[Data extract — start]
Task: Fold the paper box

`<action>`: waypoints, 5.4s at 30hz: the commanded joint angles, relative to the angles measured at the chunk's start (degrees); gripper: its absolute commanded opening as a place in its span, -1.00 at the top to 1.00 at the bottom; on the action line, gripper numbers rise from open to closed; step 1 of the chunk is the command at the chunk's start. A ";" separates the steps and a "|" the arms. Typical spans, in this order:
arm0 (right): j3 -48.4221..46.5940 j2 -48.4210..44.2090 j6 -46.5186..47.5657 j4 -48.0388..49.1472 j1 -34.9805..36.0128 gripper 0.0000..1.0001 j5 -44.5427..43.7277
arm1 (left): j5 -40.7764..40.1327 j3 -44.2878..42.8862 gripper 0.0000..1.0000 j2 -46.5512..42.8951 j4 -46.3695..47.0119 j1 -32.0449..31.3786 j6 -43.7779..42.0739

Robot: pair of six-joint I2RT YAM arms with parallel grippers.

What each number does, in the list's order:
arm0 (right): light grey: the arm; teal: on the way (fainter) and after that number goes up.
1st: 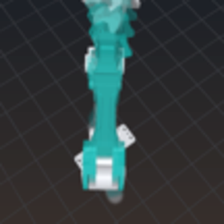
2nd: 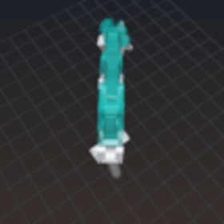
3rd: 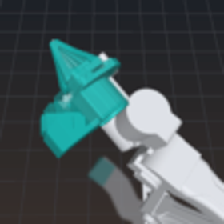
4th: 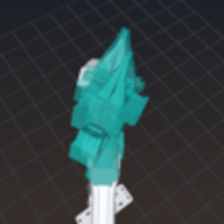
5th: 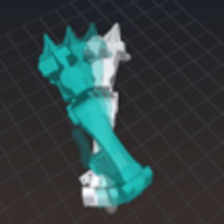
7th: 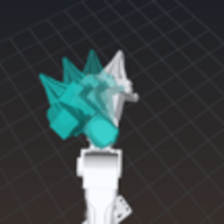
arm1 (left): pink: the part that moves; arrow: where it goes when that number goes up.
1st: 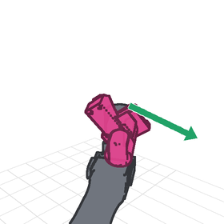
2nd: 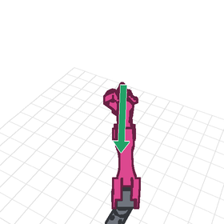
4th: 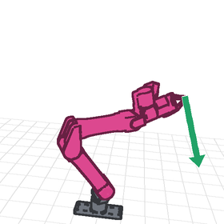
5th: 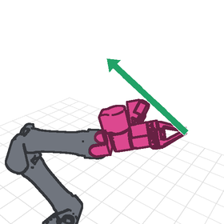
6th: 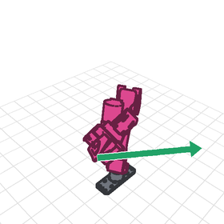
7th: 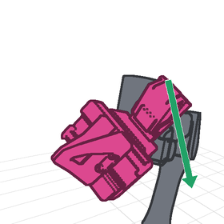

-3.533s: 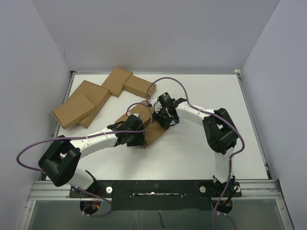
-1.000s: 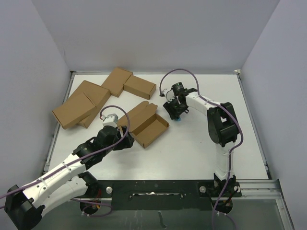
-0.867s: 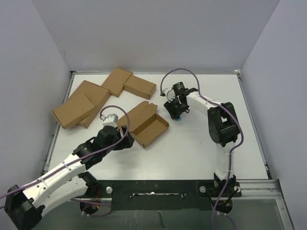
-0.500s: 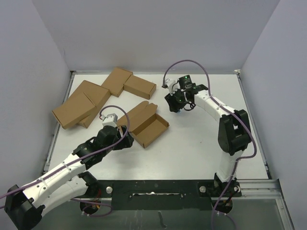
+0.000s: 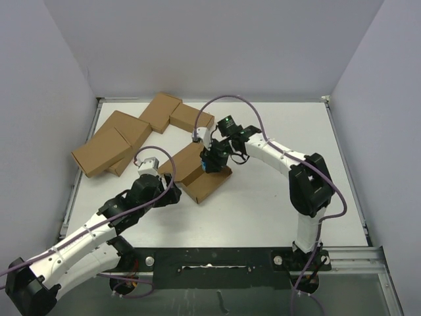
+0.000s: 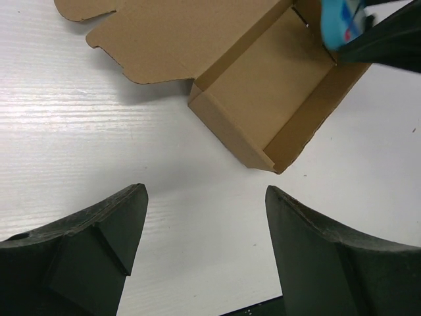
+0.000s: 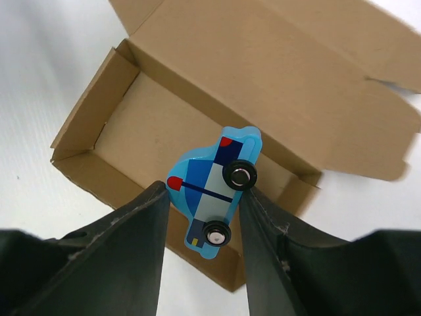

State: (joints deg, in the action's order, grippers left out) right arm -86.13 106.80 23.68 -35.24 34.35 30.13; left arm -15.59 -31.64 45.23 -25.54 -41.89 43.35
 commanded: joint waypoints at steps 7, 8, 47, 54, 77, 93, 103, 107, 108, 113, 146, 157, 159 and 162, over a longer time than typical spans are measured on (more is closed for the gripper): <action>-2.75 6.72 3.29 -1.37 4.47 0.54 -5.26 | -0.93 1.05 -0.43 -2.95 0.49 0.32 1.15; -2.82 7.12 3.38 -1.43 4.69 0.53 -5.53 | -0.85 1.05 -0.43 -3.08 0.49 0.25 1.19; -4.49 -1.49 3.18 -5.89 2.52 -0.33 2.69 | 4.78 1.55 -0.51 -3.91 6.64 1.75 1.60; -3.38 -11.33 -0.62 -0.31 -5.25 -0.36 9.57 | 10.00 -1.61 -0.58 -2.86 8.40 9.01 -1.10; 5.89 -8.90 -19.35 16.96 -19.20 -0.86 28.64 | 38.07 5.24 -0.27 24.53 33.33 41.62 20.92; 6.14 -7.66 -19.38 16.77 -20.19 -0.86 29.46 | 42.00 6.27 0.10 37.19 48.55 40.81 27.67; 6.08 -7.05 -19.45 16.56 -20.76 -0.86 29.66 | 41.70 6.73 0.47 38.12 49.08 39.87 27.83; 6.15 -6.97 -19.55 16.52 -20.99 -0.86 29.81 | 41.94 6.53 0.75 38.86 49.44 39.87 27.34; 6.12 -6.88 -19.55 16.51 -21.03 -0.86 29.71 | 42.15 6.32 0.82 38.89 49.45 39.87 27.01; 5.48 -6.04 -18.08 14.65 -21.17 -0.86 28.53 | 43.90 3.79 1.00 38.38 46.69 39.63 22.33; -1.00 6.67 -11.77 -4.14 -24.69 -0.31 26.15 | 39.52 -8.28 1.00 28.67 34.23 28.63 -11.35; -2.60 8.75 -11.90 -4.74 -23.53 0.06 29.51 | 39.76 -8.00 1.00 28.38 35.33 27.96 -12.58; -2.64 8.73 -11.86 -4.83 -23.53 0.17 29.75 | 39.76 -7.99 1.00 28.33 35.35 27.96 -12.73; -2.64 8.77 -11.99 -4.92 -23.44 0.26 29.83 | 39.68 -7.94 1.00 28.23 35.38 27.93 -12.77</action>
State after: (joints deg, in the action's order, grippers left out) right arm -86.54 116.14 11.60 -39.99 10.55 57.25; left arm 23.99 -39.22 76.73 6.26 -13.58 32.03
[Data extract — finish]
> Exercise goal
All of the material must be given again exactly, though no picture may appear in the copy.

> Solution for this problem
Task: Fold the paper box

`<action>`: waypoints, 5.4s at 30hz: the commanded joint angles, relative to the angles measured at the chunk's start (degrees); gripper: its absolute commanded opening as a place in its span, -1.00 at the top to 1.00 at the bottom; on the action line, gripper numbers rise from open to closed; step 1 of the chunk is the command at the chunk's start. A ";" separates the steps and a "|" the arms. Typical spans, in this order:
arm0 (right): j3 -48.4221..46.5940 j2 -48.4210..44.2090 j6 -46.5186..47.5657 j4 -48.0388..49.1472 j1 -34.9805..36.0128 gripper 0.0000..1.0001 j5 -44.5427..43.7277
arm1 (left): j5 -40.7764..40.1327 j3 -44.2878..42.8862 gripper 0.0000..1.0000 j2 -46.5512..42.8951 j4 -46.3695..47.0119 j1 -32.0449..31.3786 j6 -43.7779..42.0739

Robot: pair of six-joint I2RT YAM arms with parallel grippers.

What each number does, in the list's order:
arm0 (right): light grey: the arm; teal: on the way (fainter) and after that number goes up.
1st: 
2nd: 
3rd: 
4th: 
5th: 
7th: 
arm1 (left): pink: the part that moves; arrow: where it goes when that number goes up.
1st: 
2nd: 
4th: 
5th: 
6th: 
7th: 

-3.533s: 
-1.000s: 
-0.867s: 
-0.500s: 
+0.000s: 
+0.000s: 
+0.000s: 

State: (joints deg, in the action's order, grippers left out) right arm -86.13 106.80 23.68 -35.24 34.35 30.13; left arm -15.59 -31.64 45.23 -25.54 -41.89 43.35
 commanded: joint waypoints at steps 7, 8, 47, 54, 77, 93, 103, 107, 108, 113, 146, 157, 159 and 162, over a longer time than typical spans are measured on (more is closed for the gripper): <action>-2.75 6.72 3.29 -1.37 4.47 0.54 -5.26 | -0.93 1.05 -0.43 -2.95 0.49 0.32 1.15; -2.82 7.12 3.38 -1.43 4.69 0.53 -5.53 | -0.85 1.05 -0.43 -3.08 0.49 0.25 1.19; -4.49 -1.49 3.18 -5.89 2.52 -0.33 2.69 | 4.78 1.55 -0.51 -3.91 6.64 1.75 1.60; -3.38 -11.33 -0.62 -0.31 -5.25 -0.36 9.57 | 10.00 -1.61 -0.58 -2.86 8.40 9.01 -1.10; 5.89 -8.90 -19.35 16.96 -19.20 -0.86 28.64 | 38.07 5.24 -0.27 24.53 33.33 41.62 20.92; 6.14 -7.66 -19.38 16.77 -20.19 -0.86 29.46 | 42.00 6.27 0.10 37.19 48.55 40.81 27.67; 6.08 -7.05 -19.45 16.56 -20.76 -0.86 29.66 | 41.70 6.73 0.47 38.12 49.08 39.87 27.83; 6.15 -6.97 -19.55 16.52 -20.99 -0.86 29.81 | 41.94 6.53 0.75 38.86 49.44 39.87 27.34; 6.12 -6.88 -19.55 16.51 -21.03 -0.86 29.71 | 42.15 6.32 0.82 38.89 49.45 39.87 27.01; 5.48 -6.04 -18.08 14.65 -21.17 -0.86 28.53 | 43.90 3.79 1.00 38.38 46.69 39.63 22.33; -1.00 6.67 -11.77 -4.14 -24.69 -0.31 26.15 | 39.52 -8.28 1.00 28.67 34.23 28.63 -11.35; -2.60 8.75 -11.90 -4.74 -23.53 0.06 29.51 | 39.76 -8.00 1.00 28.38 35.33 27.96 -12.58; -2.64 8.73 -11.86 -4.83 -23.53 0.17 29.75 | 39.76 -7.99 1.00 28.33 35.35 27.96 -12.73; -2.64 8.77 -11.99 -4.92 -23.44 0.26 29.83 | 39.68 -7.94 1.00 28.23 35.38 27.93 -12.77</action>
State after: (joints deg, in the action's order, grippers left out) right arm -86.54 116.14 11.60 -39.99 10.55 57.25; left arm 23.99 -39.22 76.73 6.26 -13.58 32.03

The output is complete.